+++ Input data +++

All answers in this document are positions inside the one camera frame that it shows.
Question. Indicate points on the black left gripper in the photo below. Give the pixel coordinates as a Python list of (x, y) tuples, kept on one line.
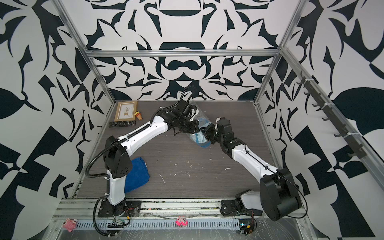
[(195, 125)]

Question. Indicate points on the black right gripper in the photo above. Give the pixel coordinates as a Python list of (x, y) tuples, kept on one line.
[(208, 128)]

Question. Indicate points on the light teal towel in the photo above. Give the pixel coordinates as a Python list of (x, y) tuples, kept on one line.
[(199, 137)]

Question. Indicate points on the clear plastic vacuum bag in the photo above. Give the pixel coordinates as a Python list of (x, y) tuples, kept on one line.
[(198, 114)]

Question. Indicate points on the dark blue towel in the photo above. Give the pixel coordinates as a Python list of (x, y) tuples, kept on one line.
[(138, 177)]

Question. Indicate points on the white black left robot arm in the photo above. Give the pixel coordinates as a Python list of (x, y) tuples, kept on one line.
[(117, 159)]

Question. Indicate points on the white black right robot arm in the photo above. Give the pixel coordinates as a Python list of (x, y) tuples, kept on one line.
[(279, 196)]

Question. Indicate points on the ice cream cone toy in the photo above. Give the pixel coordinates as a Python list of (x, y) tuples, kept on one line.
[(138, 116)]

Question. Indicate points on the black tv remote control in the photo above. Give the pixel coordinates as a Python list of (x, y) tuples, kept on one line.
[(118, 124)]

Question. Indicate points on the black electronics box with led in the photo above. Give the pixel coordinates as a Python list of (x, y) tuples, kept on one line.
[(247, 228)]

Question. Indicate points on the wooden picture frame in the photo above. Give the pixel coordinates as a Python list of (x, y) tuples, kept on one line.
[(126, 111)]

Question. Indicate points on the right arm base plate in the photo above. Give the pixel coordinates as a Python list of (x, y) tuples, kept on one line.
[(236, 208)]

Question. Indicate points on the magenta toy on rail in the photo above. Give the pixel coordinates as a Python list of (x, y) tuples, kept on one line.
[(181, 221)]

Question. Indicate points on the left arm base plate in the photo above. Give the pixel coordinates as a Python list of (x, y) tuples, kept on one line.
[(123, 209)]

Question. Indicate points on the white slotted cable duct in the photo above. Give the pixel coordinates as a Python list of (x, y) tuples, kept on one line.
[(161, 224)]

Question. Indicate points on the black wall hook rack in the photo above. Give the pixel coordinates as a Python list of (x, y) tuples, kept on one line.
[(334, 115)]

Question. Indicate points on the pink toy on rail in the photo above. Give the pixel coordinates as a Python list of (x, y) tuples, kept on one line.
[(70, 224)]

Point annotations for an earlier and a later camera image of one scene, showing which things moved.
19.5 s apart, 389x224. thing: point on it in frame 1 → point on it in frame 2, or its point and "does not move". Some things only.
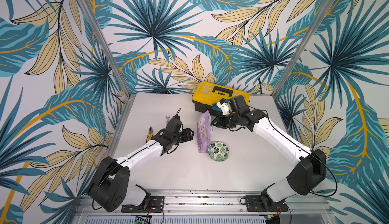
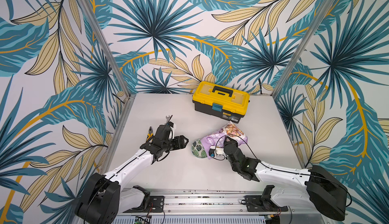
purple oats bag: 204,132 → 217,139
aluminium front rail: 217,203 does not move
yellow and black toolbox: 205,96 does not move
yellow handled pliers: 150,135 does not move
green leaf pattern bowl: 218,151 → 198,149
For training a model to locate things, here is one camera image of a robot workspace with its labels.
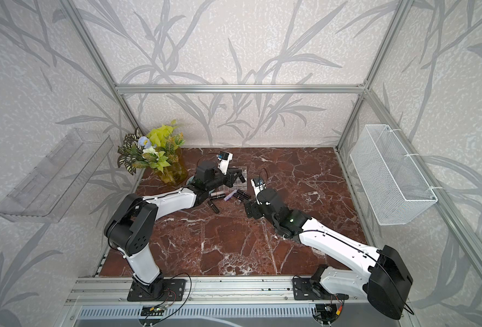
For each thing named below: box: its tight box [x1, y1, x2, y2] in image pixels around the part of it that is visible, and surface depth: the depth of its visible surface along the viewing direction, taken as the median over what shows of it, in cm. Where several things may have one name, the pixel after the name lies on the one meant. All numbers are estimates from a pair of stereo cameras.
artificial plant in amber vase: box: [117, 119, 188, 186], surface depth 90 cm
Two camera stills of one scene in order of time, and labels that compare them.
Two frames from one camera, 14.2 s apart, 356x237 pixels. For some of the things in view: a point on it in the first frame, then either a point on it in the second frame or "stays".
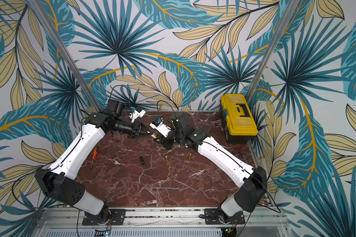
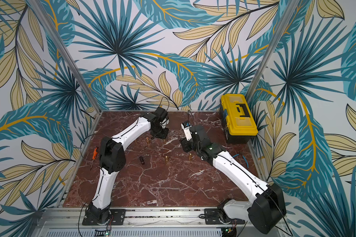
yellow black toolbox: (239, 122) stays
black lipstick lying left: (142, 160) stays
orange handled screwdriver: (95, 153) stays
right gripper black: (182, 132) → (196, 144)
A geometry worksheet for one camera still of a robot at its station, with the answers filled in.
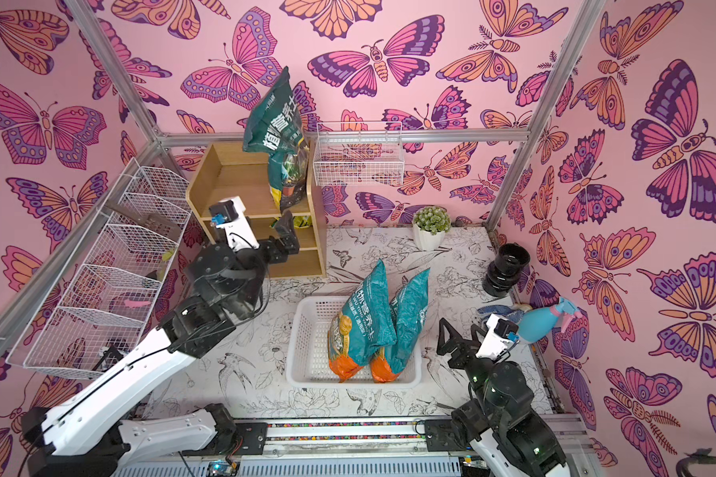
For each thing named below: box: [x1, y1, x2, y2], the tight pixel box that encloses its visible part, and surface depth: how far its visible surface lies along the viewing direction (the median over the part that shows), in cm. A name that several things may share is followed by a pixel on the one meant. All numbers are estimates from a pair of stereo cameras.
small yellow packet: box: [292, 214, 314, 229], surface depth 98 cm
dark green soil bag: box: [242, 66, 310, 213], surface depth 70 cm
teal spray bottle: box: [517, 297, 583, 343], surface depth 83 cm
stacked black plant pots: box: [482, 243, 532, 299], surface depth 95 cm
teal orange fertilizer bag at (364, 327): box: [327, 258, 398, 382], surface depth 76 cm
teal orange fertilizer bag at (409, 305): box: [369, 268, 430, 383], surface depth 71 cm
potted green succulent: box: [411, 205, 452, 252], surface depth 105 cm
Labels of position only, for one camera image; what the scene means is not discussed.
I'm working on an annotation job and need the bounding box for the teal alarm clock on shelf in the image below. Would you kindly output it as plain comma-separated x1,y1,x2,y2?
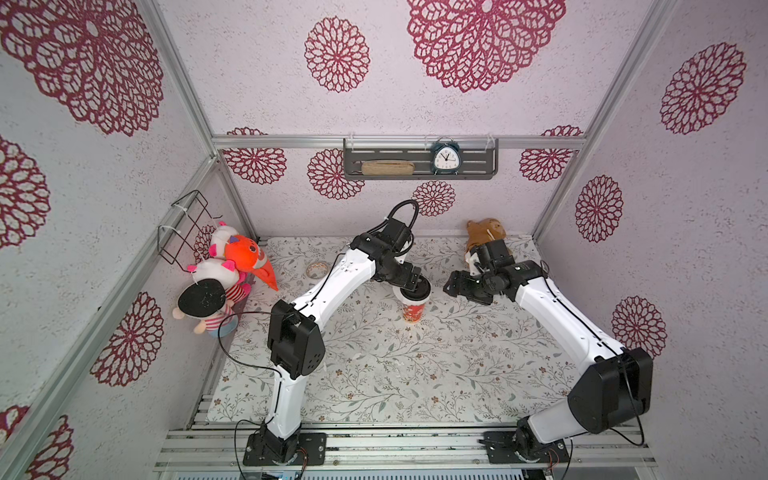
431,141,463,175

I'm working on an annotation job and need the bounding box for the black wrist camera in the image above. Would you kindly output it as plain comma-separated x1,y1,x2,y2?
474,239,515,272
375,218,413,252

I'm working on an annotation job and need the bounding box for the black round plush hat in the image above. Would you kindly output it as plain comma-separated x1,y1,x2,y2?
173,279,227,319

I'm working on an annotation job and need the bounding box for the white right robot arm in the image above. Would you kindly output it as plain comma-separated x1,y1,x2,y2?
443,260,653,461

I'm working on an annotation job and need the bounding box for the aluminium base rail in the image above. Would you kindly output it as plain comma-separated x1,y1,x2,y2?
150,423,658,478

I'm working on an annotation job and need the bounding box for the black wire wall basket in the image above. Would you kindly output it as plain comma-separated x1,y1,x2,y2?
155,189,222,273

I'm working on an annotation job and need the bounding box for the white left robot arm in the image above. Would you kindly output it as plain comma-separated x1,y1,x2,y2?
244,227,429,466

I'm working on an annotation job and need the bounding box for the pink striped pig plush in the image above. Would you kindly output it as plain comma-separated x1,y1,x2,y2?
172,258,252,338

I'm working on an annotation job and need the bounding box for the tan pouch on shelf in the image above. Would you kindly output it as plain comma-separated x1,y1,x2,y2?
361,160,415,177

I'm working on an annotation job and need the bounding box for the red paper milk tea cup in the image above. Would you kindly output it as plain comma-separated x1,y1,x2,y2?
393,287,429,323

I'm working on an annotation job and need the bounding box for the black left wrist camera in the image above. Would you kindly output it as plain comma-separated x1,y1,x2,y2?
375,218,413,252

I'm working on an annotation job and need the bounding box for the clear tape roll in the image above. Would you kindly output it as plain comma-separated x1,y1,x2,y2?
305,261,331,280

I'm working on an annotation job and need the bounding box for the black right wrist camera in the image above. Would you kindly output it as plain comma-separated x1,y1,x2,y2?
474,239,515,272

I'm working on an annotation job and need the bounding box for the grey wall shelf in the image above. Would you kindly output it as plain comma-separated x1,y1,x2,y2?
342,137,499,181

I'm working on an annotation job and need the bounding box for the black plastic cup lid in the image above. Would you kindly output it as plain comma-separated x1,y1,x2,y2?
401,276,431,303

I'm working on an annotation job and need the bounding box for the brown teddy bear plush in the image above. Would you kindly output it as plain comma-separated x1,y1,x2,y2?
465,218,507,253

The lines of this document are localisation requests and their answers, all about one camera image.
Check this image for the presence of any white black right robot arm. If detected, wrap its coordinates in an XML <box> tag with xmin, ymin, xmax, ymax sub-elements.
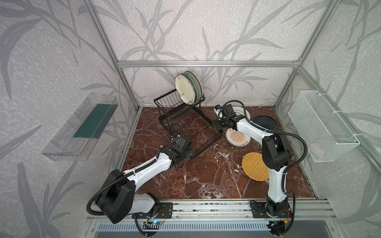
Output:
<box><xmin>213</xmin><ymin>101</ymin><xmax>308</xmax><ymax>238</ymax></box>

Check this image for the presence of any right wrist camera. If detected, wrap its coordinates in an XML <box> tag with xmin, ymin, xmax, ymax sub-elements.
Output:
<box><xmin>214</xmin><ymin>105</ymin><xmax>223</xmax><ymax>120</ymax></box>

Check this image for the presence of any white plate dark lettered rim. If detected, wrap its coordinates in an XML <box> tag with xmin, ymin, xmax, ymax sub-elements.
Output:
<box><xmin>185</xmin><ymin>71</ymin><xmax>201</xmax><ymax>102</ymax></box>

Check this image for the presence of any orange woven plate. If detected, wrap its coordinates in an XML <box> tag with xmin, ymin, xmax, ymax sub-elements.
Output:
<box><xmin>242</xmin><ymin>152</ymin><xmax>269</xmax><ymax>181</ymax></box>

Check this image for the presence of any white plate green emblem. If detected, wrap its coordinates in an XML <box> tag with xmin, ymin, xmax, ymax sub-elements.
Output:
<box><xmin>233</xmin><ymin>106</ymin><xmax>251</xmax><ymax>120</ymax></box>

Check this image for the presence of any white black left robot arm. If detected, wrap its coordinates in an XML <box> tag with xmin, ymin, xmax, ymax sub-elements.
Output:
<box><xmin>86</xmin><ymin>123</ymin><xmax>193</xmax><ymax>224</ymax></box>

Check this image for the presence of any clear plastic wall bin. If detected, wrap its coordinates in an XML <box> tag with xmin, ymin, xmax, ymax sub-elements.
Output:
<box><xmin>42</xmin><ymin>93</ymin><xmax>119</xmax><ymax>162</ymax></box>

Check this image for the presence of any cream floral plate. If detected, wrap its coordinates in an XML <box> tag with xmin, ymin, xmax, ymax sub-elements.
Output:
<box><xmin>175</xmin><ymin>73</ymin><xmax>196</xmax><ymax>105</ymax></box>

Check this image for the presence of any orange sunburst plate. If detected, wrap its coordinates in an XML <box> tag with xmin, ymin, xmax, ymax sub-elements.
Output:
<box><xmin>191</xmin><ymin>72</ymin><xmax>203</xmax><ymax>100</ymax></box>
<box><xmin>225</xmin><ymin>129</ymin><xmax>252</xmax><ymax>147</ymax></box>

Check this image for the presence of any mint green flower plate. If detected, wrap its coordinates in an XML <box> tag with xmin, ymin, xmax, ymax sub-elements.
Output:
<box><xmin>187</xmin><ymin>71</ymin><xmax>199</xmax><ymax>101</ymax></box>

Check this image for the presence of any white wire mesh basket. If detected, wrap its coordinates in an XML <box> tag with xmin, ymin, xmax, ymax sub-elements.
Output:
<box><xmin>288</xmin><ymin>90</ymin><xmax>360</xmax><ymax>163</ymax></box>

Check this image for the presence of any dark blue oval plate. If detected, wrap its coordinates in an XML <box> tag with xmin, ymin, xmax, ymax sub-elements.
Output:
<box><xmin>253</xmin><ymin>116</ymin><xmax>278</xmax><ymax>131</ymax></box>

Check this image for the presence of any black wire dish rack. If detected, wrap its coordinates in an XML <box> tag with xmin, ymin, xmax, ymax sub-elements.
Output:
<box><xmin>154</xmin><ymin>89</ymin><xmax>222</xmax><ymax>159</ymax></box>

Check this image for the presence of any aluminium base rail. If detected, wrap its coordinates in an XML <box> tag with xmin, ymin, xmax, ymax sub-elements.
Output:
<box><xmin>80</xmin><ymin>198</ymin><xmax>346</xmax><ymax>238</ymax></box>

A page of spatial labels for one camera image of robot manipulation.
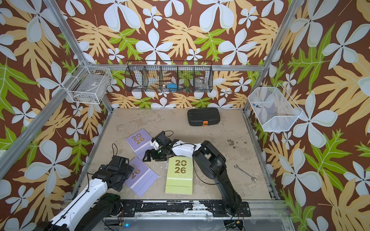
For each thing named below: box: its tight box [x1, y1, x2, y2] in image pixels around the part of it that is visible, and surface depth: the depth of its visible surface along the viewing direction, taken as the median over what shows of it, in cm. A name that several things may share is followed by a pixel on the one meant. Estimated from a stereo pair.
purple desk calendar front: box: [124, 156, 160, 198], surface depth 86 cm
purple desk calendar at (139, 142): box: [125, 128, 155, 161], surface depth 100 cm
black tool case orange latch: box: [186, 107, 221, 127], surface depth 110 cm
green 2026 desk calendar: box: [164, 155, 194, 195], surface depth 82 cm
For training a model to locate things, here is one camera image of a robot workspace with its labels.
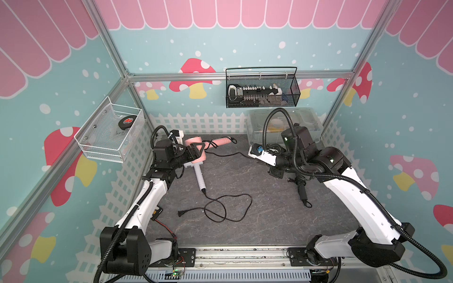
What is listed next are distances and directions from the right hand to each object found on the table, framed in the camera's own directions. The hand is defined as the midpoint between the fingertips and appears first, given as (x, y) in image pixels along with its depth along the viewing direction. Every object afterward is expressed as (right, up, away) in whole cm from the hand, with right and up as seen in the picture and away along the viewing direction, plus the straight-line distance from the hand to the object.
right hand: (261, 157), depth 65 cm
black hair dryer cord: (+22, -13, +32) cm, 41 cm away
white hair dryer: (-29, -10, +32) cm, 44 cm away
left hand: (-25, +3, +15) cm, 29 cm away
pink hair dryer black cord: (-21, +7, +16) cm, 27 cm away
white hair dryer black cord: (-35, -28, +20) cm, 49 cm away
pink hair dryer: (-28, +7, +10) cm, 30 cm away
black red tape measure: (-58, +16, +13) cm, 62 cm away
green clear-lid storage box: (+17, +19, +38) cm, 46 cm away
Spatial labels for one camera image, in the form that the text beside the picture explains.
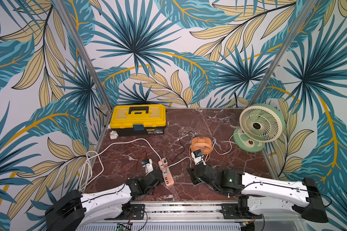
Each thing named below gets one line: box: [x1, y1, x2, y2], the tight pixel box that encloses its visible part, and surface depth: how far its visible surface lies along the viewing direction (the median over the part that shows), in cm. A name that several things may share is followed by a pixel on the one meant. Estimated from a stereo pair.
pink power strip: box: [158, 159, 175, 187], surface depth 84 cm
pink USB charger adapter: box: [161, 157, 169, 167], surface depth 85 cm
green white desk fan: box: [233, 103, 286, 153], surface depth 84 cm
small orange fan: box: [190, 136, 214, 155], surface depth 90 cm
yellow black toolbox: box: [109, 103, 167, 137], surface depth 94 cm
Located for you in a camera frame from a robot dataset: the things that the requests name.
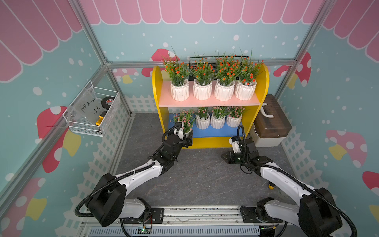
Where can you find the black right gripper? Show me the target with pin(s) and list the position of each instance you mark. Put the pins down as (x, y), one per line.
(229, 158)

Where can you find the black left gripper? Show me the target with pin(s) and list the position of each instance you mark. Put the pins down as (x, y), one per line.
(188, 141)

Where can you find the pink flower pot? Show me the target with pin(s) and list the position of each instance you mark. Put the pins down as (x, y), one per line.
(218, 117)
(202, 118)
(186, 118)
(234, 117)

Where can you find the orange flower pot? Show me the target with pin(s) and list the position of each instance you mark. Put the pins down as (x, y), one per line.
(246, 82)
(178, 72)
(226, 75)
(203, 74)

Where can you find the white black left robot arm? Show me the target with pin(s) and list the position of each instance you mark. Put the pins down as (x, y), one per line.
(108, 201)

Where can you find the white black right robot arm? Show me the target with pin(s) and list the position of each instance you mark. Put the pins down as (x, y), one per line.
(314, 210)

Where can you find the yellow pink blue wooden rack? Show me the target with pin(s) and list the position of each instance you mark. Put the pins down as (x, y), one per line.
(210, 133)

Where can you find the white box with brown lid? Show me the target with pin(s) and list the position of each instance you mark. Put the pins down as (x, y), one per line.
(271, 125)

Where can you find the yellow utility knife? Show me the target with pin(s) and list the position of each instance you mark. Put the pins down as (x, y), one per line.
(101, 117)

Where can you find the black tape roll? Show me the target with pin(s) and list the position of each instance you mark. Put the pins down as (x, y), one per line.
(107, 102)

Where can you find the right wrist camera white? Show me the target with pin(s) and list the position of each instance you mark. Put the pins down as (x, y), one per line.
(235, 143)

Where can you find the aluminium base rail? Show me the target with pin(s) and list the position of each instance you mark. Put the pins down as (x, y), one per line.
(195, 221)

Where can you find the clear wall-mounted wire basket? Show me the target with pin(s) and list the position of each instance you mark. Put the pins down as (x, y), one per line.
(83, 113)

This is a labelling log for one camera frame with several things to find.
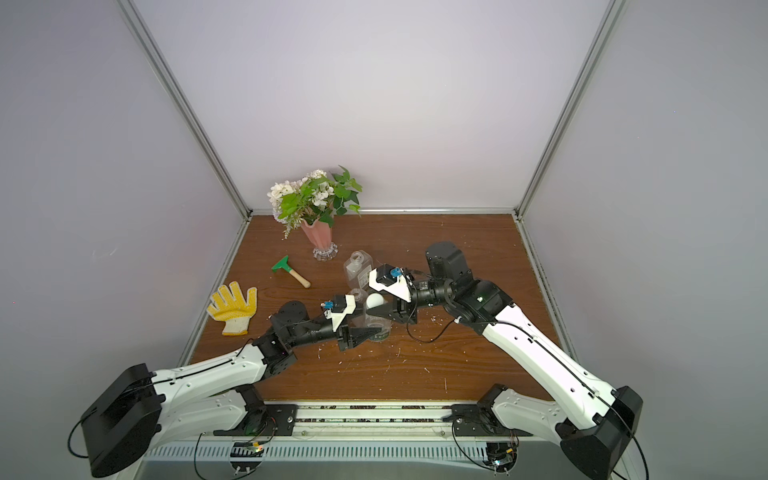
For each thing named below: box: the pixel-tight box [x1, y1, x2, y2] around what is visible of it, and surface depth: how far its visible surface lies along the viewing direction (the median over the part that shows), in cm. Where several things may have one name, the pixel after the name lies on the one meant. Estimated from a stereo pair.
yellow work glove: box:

+++

◆ **Exercise goal**: Drop the pictures, then write out only the lines running from the one containing "Where can you find the clear" through the last line above, both included, exactly.

◆ **Solution to this task**:
Where can you find the clear wall-mounted wire basket? Show me the target with pin(s) and list the position of each instance you mark. Put the pins down as (x, y), one per line.
(83, 113)

This is a labelling log for one camera frame with several things to find.
For each thing named below: box: the pixel-tight box [x1, y1, x2, y2] around what is visible of it, and surface depth: how far its visible surface lies along the viewing direction (the median over the part that shows), in cm. Where several things may have one name, the pixel after the name lies on the one meant. Estimated from a stereo pair.
yellow work glove: box:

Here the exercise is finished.